Handles common MongoDB errors: - ConnectionFailure: Network issues, auto-reconnect attempts - CursorNotFound: Cursor expired (common in long-running streams) - OperationFailure: Server-side errors (permissions, invalid operations) - PyMongoError: Catch-all for other PyMongo exceptions
- Yields:
Change stream events
- Raises:
Re-raises exceptions after logging for caller to handle
- get_event_type(event: Dict) EventType[source]#
Maps MongoDB change stream operation types to CDC EventType.

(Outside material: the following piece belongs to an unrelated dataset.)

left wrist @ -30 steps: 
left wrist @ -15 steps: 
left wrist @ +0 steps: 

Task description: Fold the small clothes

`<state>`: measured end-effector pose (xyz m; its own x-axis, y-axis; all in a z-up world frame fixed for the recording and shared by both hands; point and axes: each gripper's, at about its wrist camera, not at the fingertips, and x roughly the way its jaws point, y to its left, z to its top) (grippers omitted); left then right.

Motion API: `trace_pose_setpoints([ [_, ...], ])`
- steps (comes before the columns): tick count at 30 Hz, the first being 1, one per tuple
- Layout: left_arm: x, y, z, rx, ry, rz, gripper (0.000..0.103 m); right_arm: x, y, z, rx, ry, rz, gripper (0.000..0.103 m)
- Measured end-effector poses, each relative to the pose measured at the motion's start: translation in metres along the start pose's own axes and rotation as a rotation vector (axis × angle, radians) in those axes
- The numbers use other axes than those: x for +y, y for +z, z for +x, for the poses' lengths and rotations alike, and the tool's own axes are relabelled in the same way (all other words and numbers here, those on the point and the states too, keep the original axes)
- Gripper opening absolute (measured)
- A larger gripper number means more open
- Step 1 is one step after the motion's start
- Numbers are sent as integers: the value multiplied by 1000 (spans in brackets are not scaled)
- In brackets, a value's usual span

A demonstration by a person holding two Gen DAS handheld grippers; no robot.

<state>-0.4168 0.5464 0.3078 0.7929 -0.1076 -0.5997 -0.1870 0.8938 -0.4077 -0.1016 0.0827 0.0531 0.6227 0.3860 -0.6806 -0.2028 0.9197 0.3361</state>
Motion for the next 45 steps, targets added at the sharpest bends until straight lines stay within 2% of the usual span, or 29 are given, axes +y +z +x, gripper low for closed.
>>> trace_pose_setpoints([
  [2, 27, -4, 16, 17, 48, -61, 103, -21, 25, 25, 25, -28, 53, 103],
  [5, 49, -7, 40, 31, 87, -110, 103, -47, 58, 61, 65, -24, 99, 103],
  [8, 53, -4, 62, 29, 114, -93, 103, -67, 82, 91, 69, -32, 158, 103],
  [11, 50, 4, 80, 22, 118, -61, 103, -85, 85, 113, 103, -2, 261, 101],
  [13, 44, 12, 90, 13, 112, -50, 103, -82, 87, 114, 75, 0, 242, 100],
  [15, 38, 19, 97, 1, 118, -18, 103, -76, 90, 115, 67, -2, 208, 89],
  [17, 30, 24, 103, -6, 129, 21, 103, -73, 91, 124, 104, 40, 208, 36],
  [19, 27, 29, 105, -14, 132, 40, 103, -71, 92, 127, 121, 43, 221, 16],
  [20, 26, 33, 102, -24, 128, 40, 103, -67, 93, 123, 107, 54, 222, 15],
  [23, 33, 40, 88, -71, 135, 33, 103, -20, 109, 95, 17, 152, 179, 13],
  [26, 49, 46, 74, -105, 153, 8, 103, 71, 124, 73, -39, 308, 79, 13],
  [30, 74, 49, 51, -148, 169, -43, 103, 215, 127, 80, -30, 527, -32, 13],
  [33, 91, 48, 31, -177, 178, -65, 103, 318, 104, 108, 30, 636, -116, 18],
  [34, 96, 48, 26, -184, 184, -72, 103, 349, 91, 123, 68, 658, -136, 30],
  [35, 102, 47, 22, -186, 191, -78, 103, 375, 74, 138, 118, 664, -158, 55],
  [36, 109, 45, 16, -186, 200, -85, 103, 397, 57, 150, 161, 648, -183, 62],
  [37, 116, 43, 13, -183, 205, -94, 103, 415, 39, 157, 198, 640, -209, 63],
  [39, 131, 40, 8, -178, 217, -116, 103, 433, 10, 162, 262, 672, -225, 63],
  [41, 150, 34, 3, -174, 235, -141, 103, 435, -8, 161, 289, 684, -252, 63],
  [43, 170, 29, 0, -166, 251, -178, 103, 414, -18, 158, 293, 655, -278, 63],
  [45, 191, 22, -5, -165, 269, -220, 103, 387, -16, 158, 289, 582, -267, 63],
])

DML Operations (Data Manipulation): - insert -> INSERT - replace, update -> UPDATE - delete -> DELETE
DDL Operations (Data Definition): - drop, dropDatabase, rename -> DDL_STATEMENT - create, createIndexes, dropIndexes, modify -> DDL_STATEMENT - shardCollection, refineCollectionShardKey, reshardCollection -> DDL_STATEMENT
Special Operations: - invalidate -> GLOBAL (stream invalidated, requires restart) - Other unknown operations -> GLOBAL
- Parameters:
event – MongoDB change stream event
- Returns:
Corresponding EventType
- process_dml_event(event: Any) List[Record][source]#
It processes the event and return the records to stream
- abstractmethod save_resume_token(token: Any) None[source]#
It stores the token that can be used to resume the process in a certain point. Subclasses must implement this method to provide their own storage mechanism (e.g., file, database, cache, etc.).
- Parameters:
token – The resume token from MongoDB change stream (_id field).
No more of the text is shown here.